Handarbeiten und vor allem Stricken begleitet mich seit meiner Kindheit. Schon als Jugendliche habe ich einen großen Teil meines Taschengeldes in Wollläden getragen. Mit Anfang 20 habe ich dann erste Modelle für eine Boutique im Frankfurter Westend angefertigt. Der Spaß am Stricken ist bis heute geblieben: Garnqualitäten, Farben, Muster, neue Looks – es kommt ja immer was Neues dazu und wird nie langweilig.

Wann kann die Idee für den Laden, und was ist das Besondere am Frohsinn?

Es ist nicht so, dass ich mein Hobby gleich zum Beruf gemacht habe. Ich bin in der Werbung gelandet. Da diese Branche aber nur schwer mit einer Familie vereinbar ist, habe ich in der Grundschulzeit meiner Töchter über eine berufliche Neuorientierung nachgedacht: Was kann ich gut? Was mache ich gern? Wie kann ich das zusammenbringen, und wie lässt sich das mit meinem Familienalltag vereinbaren? So entstand das Konzept für das FrohSinn. Ein Ort, an dem man sich über das gemeinsame Interesse am Handarbeiten und der Freude an schönen Materialien und Mode trifft. Unsere Kundinnen und Kunden mögen das klare Raumkonzept und das Offene, leicht Zugängliche im Frohsinn – und damit meine ich nicht die übersichtlichen Regale, unsere großen Arbeitstische und die nette Sitzecke. Es ist vor allem die kreative und modisch inspirierte Atmosphäre, die bei uns geschätzt wird, und – das wird mir jedenfalls gespiegelt – die Beratung und Anleitung bei allen möglichen Strickprojekten. Darüber freue ich mich natürlich.

Vor ein paar Jahren kam Rita als Verstärkung ins FrohSinn: Was macht Euer Team aus?

Rita kam zunächst als Kundin – und konnte sich dann sozusagen nicht mehr loseisen. Auch sie kommt beruflich aus einer ganz anderen Ecke: Sie ist eigentlich Bankerin und war später selbstständig im Verkauf. Hier treffen also Erfahrungen und Denkansätze ganz unterschiedlicher Art aufeinander. Zusammen mit unserer Begeisterung für tolle Wolle sorgt das für eine Menge Kreativität. Davon profitieren auch unsere Kundinnen und Kunden: immer neue Modelle, anregende Gespräche bei unseren Stricktreffs, den Mut, auch einmal andere Formen, Farben und Materialien auszuprobieren.

 

Habt Ihr mit einem Handarbeitsladen nicht mit einem angestaubten Image zu kämpfen?
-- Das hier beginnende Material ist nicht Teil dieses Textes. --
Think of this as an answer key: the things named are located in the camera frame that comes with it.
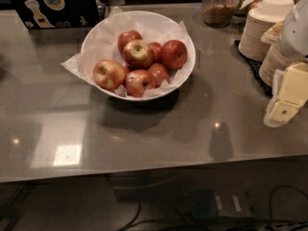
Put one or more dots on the white paper liner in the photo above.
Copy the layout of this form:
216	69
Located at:
99	42

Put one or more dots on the front paper plate stack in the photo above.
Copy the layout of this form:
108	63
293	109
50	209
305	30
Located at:
273	60

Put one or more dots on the black rubber mat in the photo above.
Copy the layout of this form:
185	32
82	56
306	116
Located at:
257	81

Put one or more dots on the yellowish red apple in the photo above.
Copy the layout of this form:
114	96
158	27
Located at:
109	74

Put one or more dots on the red apple centre top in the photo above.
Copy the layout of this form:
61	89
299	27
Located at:
138	54

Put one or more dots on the white paper bowl stack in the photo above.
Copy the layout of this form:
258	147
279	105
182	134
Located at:
272	10

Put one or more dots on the paper plate stack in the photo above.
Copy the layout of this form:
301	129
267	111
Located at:
256	24
273	60

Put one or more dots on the black laptop with stickers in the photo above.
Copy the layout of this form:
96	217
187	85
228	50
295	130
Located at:
51	14

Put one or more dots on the black power adapter box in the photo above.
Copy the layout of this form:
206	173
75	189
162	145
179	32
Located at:
209	203

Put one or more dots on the small red apple middle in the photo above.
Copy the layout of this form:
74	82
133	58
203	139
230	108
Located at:
156	47

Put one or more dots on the red apple front right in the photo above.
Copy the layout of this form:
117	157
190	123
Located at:
160	73

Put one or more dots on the red apple back left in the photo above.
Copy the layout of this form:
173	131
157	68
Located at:
126	37

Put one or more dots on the red apple front centre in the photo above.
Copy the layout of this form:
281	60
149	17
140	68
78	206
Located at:
138	81

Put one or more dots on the rear paper plate stack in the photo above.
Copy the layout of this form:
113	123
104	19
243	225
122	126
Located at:
256	24

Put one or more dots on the glass jar with nuts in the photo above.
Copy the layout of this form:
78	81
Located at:
218	13

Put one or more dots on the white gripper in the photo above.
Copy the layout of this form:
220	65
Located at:
295	31
Die Zeiten, in denen Stricken als Oma-Hobby – also in etwa so anregend wie Graupensuppe – oder später als überwiegend politisches Statement verpönt war, sind ja nun schon lange vorbei. Spätestens mit Youtube oder Social Media-Plattformen wie Instagram oder Pinterest gehören Do-it-yourself-Filme und -Bilder zu den vielgeklickten Beiträgen im Netz. Es gibt etliche Communities, in denen sich über das Thema Handarbeiten ausgiebig ausgetauscht wird. Und das ist, zumindest in diesen Medien, vorwiegend Sache von jungen Leuten. Aber der Wunsch nach mehr Individualität, die Freude an schönen Materialien und der Stolz, etwas selber gemacht zu haben, gelten natürlich für jedes Alter. Das merken wir auch an unserer breit aufgestellten Kundschaft.

 

Wo holst Du Dir Deine Anregungen?

Überall. Informationen und Anregungen sind ja jederzeit verfügbar. Früher musste man lange warten, um ein-, maximal zweimal im Jahr eine Modenschau im Fernsehen schauen zu können. Heute wird jede Fashion-Show direkt im Netz gestreamt. Aber ich blättere nach wie vor auch gerne in Zeitschriften und Magazinen oder merke mir gute Looks, die ich auf der Straße sehe. Den Rest besorgen meine Töchter: Die wissen immer, was gerade hip ist.